Young people especially have so much potential, Heather said, and she hopes that like with the motivation to keep her wheels turning on this journey she can inspire them to keep going, to keep moving forward.

“There is no magic here,” Kevin Briggs, who’s rescued people from the Golden Gate Bridge, writes in his recent book, “just empathy and the ability to lend an ear and show compassion for your fellow man. And with that comes the power to prevent suicide.”

  • BReynolds33

    I applaud the effort. Any time anyone wants to try to raise the conversation about mental illness and / or suicide, I’m fully on board. Sadly, I have my doubts anyone is listening, or cares to hear the message.

    As is evident by the fact that I am the first one to comment on this article.

  • crystals

    Thank you. I *do* think people are listening, and I think messages like this matter.

  • Veronica

    Depression is a yucky, icky, terrible place to be. It’s a hole that I fall into from time to time. I’m doing all of the “right” things– meds, therapy, things that I happen to think are self care– but it’s still a scary place to be. I have a handful of friends and a great husband who I can be honest with when the depression or anxiety gets to be too much, but there are still people in my life that can’t be bothered to empathize, or they don’t know what to say and make it worse.

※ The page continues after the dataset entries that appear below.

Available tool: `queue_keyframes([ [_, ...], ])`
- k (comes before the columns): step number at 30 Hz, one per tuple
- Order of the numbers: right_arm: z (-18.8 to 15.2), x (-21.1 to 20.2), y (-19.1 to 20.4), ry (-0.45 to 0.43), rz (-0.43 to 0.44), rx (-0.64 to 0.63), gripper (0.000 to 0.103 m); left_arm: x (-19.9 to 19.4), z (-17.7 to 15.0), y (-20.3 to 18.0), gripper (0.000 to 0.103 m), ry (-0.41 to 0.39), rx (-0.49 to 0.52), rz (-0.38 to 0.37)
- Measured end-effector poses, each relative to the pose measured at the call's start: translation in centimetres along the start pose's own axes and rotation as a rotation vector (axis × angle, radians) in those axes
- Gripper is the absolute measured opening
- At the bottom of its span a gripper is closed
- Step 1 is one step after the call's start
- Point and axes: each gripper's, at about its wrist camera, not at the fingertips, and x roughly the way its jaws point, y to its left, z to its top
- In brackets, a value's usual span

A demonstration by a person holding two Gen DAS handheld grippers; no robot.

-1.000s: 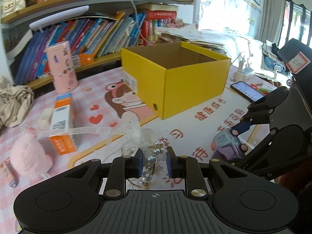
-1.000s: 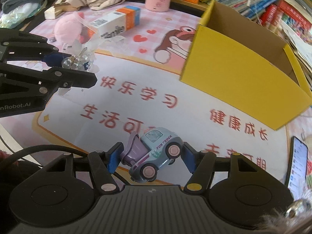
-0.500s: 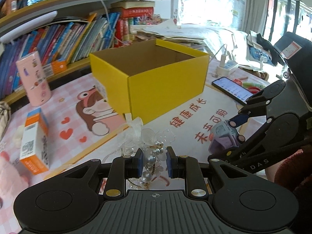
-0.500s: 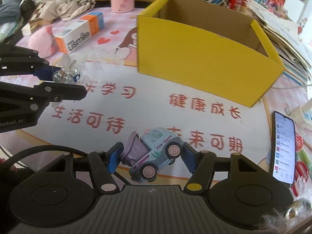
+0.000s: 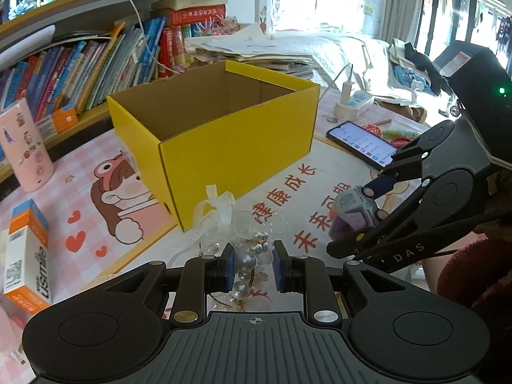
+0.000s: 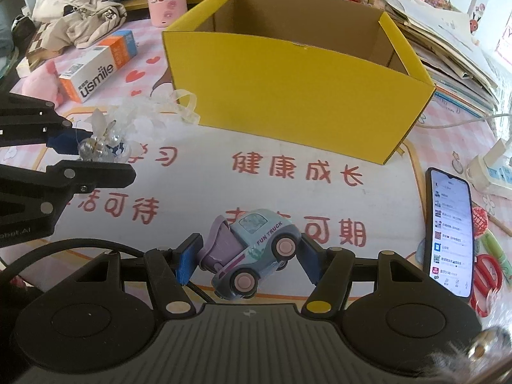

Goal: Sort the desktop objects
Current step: 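Carry the jewelry and truck toward the yellow box with both tools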

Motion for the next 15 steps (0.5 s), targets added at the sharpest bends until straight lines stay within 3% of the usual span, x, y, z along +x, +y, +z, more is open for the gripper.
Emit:
queue_keyframes([
  [15,2.0,0.9,-3.7,0.039,0.046,-0.019,0.062,2.1,2.8,-1.1,0.022,0.033,-0.023,-0.013],
])
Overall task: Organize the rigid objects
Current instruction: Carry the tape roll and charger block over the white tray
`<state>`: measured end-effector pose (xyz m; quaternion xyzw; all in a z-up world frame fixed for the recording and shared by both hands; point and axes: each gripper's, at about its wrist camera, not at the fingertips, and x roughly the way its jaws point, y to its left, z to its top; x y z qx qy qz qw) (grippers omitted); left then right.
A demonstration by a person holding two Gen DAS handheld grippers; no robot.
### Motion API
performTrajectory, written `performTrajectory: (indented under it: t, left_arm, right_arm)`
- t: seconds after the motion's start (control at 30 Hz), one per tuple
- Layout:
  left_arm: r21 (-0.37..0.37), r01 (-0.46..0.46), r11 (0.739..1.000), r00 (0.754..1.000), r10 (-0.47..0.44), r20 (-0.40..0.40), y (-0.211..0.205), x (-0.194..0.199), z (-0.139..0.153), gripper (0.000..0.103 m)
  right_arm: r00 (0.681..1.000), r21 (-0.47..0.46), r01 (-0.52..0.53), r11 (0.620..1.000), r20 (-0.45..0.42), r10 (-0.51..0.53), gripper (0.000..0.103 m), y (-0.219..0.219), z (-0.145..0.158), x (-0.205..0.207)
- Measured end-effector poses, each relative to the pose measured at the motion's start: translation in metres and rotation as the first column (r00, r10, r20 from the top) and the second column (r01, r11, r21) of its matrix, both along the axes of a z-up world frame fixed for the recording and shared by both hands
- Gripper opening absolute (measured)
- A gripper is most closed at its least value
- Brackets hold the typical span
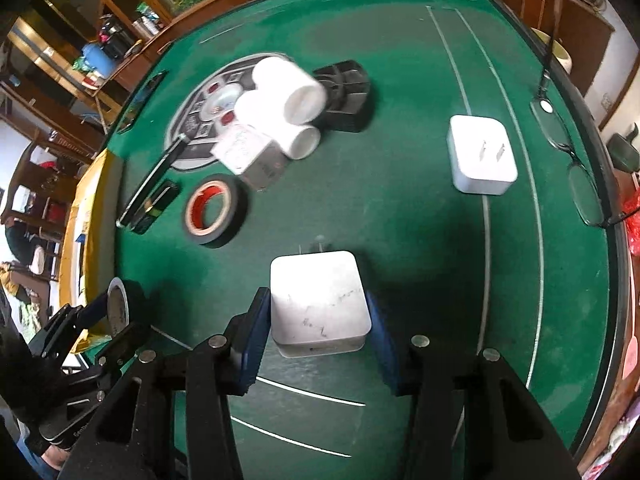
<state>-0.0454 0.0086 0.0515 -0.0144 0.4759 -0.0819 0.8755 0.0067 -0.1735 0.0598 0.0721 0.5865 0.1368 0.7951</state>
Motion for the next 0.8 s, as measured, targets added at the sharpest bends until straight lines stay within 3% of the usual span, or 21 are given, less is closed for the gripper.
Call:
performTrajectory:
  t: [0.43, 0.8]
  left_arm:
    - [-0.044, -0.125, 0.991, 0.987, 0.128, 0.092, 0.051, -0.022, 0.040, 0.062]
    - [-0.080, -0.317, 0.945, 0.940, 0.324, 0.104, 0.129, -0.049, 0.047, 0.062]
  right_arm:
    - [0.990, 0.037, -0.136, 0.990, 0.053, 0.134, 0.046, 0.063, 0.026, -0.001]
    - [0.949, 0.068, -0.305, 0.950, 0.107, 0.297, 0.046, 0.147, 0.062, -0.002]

    Beyond that, I don’t have any answers.

  • lindblomeagles

    Like drug addiction and sexual abuse, suicide is one of the challenges our country does a real poor job of making time for. We just don’t want to think about it until this 17 year old leaps from a High Bridge in the raging Mississippi River, or a professional football player, like Junior Seau, drives himself over a cliff due to significant, persistent brain injuries. We’re losing far too many young adults and children to all three of these things, and can’t stop it until we start publicly talking about it.

  • CHS

    It’s sadly timely that this is brought to my attention, as I’m attending a neighborhood workshop for the reconstruction of the highbridge tonight. The bridge is due for a refit in a few years and neighborhood workshops are being organized to get feedback from the people that are neighbors of the highbridge. I’ll be mentioning this effort at the meeting. I drive over the highbridge every day, and I see makeshift or spontaneous memorials or other things far too often, replacing that with a message of hope and direction to assist seems fitting. My only hope is that the state doesn’t just put a fence over the rails to discourage people, and say they did their part.

  • Khatti

    I’m working on a story right now about two people who commit suicide as a political protest against against a social policy that most MPR listeners would support. Suicide is something that I tentatively support as a right. The problem I have is no one really has a good answer to who owns your life if you don’t: family? Society? If my life does belong to Society should I try and figure out just who Society is? After all, Society might need its lawn mowed or toilet cleaned and, as his/hers/its property, I assume that it’s my responsibility to do the deed.

    Having said that there is nothing happy-making about a Seventeen year old committing suicide.